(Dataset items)
· · · · · · ·

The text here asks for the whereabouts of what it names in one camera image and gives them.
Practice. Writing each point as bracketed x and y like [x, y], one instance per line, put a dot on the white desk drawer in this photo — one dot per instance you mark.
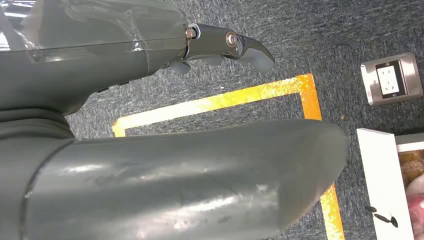
[381, 172]

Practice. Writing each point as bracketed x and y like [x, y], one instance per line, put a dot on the black drawer pull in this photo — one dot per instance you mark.
[382, 217]

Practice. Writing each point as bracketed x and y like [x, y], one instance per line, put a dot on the pink package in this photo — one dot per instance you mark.
[417, 205]

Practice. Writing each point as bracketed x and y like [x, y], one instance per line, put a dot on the silver floor power socket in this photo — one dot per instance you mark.
[391, 79]

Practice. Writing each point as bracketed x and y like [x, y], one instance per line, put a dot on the yellow floor tape outline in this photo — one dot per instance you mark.
[232, 97]

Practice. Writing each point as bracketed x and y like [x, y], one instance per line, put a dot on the ribbed grey left arm sleeve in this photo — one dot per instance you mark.
[20, 132]

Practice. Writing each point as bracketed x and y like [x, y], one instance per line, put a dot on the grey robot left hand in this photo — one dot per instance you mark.
[132, 185]

· · · · · · ·

Assignment >> A faithful, complete copy of the records above is required, one that contains no pictures.

Expected answer >>
The text here asks for the whereabouts of what it names in one camera image and gives them.
Practice. Writing each point as bracketed x and y like [x, y], one instance per line, put a dot on the white desk drawer in this photo — one dot per instance you mark.
[381, 172]

Practice. Writing each point as bracketed x and y like [x, y], one instance per line, put a dot on the black drawer pull in this photo — one dot per instance you mark.
[382, 217]

Practice. Writing each point as bracketed x and y like [x, y], one instance per line, put a dot on the pink package in this photo — one dot per instance you mark.
[417, 205]

Practice. Writing each point as bracketed x and y like [x, y], one instance per line, put a dot on the silver floor power socket in this photo — one dot per instance you mark.
[391, 79]

Practice. Writing each point as bracketed x and y like [x, y], one instance per line, put a dot on the yellow floor tape outline in this photo — one dot per instance you mark.
[232, 97]

Practice. Writing each point as bracketed x and y like [x, y], one instance per line, put a dot on the ribbed grey left arm sleeve in this photo — one dot per instance you mark.
[20, 132]

Practice. Writing each point as bracketed x and y like [x, y], one instance per line, put a dot on the grey robot left hand in this photo — one dot per instance you mark.
[132, 185]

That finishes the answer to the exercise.